Copy exactly the stretch of data below from the line with "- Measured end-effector" through the line with "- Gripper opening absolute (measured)", including both of those lines.
BEGIN SOURCE RECORDS
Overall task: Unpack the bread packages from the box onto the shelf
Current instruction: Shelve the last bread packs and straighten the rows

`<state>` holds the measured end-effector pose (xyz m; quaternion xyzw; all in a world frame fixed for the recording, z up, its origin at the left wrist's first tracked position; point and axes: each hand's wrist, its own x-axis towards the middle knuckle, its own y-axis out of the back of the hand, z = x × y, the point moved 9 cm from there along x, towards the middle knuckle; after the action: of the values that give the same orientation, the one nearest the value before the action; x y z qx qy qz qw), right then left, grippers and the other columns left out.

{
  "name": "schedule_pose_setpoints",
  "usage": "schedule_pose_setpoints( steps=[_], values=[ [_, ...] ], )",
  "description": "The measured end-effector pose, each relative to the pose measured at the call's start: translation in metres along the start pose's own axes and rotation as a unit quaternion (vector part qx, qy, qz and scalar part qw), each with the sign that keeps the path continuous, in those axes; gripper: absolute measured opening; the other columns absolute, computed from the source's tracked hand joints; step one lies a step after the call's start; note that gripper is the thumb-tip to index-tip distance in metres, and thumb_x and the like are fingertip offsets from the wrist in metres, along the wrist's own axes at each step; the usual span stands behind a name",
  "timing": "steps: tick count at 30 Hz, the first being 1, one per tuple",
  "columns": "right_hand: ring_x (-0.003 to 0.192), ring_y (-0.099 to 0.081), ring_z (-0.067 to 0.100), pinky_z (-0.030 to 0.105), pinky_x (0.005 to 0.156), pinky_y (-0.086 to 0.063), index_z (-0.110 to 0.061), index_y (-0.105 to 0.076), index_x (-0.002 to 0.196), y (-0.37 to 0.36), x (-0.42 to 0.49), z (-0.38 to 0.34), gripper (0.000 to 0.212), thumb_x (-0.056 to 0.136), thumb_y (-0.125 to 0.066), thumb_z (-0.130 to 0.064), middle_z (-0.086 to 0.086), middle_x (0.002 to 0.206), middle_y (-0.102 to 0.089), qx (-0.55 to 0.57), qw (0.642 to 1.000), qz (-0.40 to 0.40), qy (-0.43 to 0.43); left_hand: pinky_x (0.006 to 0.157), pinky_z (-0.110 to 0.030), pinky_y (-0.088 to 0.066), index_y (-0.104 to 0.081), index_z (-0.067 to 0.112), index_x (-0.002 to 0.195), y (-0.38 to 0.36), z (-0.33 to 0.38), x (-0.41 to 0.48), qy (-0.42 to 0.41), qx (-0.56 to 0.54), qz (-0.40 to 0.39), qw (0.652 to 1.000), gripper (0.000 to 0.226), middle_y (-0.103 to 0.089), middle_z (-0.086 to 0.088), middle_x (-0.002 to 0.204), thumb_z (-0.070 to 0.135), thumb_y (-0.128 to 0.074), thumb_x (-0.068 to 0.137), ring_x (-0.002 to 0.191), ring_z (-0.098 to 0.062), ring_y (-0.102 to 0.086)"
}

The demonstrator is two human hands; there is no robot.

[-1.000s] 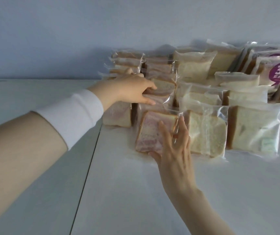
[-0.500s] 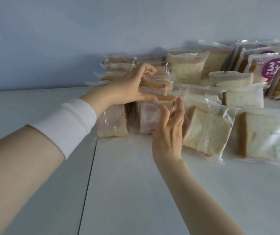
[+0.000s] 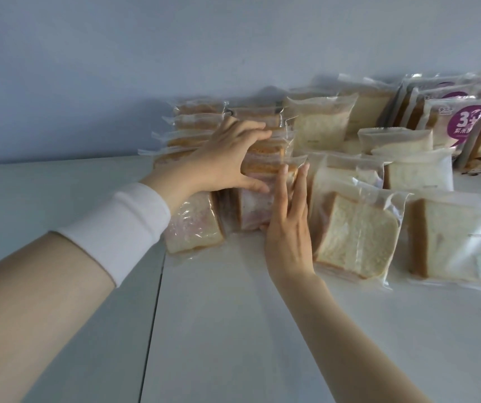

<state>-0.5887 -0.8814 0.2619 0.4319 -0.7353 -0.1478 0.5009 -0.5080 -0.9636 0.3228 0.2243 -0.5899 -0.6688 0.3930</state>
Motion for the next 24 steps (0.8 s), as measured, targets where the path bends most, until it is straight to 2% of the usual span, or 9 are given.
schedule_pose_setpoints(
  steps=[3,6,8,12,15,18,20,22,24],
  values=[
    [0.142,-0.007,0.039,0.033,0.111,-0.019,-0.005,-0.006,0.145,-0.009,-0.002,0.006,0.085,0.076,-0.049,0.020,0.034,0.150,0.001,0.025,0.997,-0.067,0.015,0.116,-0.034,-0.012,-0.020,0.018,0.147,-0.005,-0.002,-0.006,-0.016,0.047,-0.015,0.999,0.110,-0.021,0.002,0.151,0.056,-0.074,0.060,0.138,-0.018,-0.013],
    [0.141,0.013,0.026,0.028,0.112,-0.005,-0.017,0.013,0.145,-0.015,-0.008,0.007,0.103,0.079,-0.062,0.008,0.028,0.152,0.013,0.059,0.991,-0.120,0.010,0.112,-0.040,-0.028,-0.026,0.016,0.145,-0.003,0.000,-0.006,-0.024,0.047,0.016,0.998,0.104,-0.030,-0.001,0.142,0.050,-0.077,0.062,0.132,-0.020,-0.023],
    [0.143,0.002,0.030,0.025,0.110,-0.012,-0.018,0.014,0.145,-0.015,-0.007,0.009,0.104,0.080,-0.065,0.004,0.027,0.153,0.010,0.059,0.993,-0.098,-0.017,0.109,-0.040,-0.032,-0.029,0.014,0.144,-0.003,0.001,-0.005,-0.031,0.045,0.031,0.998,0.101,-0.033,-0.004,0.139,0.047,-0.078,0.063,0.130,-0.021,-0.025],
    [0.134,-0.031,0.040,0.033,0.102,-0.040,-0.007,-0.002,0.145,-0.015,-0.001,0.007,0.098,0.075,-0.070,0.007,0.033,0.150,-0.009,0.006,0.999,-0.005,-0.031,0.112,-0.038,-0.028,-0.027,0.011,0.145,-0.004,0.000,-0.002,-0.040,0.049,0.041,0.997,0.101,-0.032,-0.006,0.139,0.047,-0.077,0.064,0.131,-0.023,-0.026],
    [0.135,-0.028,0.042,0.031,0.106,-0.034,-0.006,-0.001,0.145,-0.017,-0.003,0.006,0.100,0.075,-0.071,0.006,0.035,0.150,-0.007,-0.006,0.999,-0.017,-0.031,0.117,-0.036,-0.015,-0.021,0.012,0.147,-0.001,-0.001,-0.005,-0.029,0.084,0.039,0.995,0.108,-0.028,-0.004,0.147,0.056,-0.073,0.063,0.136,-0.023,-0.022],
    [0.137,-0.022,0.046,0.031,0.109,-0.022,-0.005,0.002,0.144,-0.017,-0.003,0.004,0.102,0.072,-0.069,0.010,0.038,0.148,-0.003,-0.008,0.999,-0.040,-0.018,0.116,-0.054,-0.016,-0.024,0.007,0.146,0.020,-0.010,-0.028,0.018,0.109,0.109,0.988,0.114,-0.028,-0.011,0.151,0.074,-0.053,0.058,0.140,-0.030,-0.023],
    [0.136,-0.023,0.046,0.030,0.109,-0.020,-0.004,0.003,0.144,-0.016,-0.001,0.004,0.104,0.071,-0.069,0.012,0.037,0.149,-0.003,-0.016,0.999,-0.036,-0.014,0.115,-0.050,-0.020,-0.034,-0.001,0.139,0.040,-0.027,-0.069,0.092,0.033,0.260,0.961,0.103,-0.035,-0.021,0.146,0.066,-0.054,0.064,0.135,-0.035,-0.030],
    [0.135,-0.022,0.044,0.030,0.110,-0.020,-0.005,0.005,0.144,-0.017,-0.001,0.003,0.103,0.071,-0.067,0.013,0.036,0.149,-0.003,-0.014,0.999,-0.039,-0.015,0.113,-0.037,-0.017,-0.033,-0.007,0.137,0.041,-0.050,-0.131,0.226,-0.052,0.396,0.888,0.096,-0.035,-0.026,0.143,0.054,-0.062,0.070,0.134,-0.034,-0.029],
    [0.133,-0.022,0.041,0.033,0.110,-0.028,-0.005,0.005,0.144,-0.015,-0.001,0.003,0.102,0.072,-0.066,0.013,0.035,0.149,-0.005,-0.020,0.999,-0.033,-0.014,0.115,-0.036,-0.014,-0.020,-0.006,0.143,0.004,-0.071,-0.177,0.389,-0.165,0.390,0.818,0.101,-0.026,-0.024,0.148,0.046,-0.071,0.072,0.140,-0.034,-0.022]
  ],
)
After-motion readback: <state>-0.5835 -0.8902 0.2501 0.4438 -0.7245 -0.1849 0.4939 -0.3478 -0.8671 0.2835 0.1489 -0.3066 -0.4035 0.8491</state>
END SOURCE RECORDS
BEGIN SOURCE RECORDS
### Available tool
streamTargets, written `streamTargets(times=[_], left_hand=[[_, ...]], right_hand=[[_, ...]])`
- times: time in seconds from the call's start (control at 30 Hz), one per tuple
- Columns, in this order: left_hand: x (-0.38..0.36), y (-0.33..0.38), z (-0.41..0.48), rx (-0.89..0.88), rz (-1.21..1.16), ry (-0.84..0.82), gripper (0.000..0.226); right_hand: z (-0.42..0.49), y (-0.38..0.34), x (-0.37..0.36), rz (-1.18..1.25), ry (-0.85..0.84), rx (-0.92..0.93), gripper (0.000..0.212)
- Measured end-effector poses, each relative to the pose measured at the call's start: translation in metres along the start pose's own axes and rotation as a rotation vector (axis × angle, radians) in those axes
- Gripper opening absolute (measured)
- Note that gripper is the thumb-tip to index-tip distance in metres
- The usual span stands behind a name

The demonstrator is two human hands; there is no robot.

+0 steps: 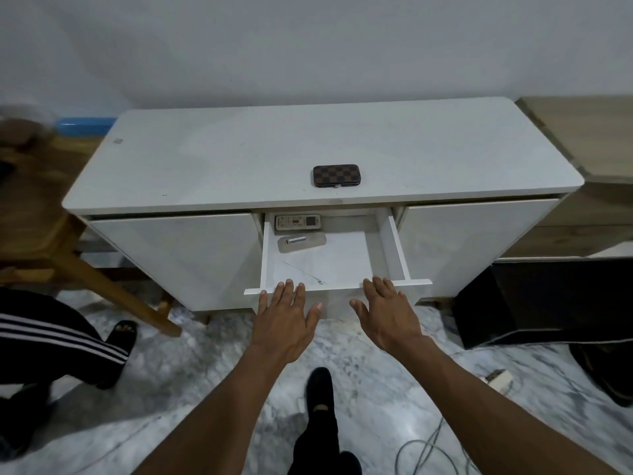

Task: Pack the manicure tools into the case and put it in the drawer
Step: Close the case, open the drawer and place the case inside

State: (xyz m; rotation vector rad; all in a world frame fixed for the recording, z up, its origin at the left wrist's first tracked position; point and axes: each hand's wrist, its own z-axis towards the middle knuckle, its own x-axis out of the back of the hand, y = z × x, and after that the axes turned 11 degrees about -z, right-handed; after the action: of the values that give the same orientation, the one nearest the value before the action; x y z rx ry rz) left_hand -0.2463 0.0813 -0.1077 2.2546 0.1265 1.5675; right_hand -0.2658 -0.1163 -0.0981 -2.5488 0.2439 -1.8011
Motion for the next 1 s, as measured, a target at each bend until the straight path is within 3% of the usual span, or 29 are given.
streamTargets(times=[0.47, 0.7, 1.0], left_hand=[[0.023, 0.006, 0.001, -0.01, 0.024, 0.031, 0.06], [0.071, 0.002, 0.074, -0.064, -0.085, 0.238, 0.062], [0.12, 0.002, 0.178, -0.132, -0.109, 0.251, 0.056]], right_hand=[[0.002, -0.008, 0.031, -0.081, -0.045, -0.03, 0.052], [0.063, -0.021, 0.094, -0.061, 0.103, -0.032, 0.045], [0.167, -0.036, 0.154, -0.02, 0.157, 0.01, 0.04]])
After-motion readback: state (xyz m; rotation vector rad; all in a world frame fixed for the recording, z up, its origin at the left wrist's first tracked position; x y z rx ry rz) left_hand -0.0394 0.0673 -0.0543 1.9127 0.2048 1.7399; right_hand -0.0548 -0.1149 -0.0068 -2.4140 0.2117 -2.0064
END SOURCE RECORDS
REPLY:
- Measured end-effector poses, each relative to the pose measured at the call's start: translation in metres along the start pose's own axes and rotation as a rotation vector (axis × angle, radians) in those axes
- Gripper opening absolute (measured)

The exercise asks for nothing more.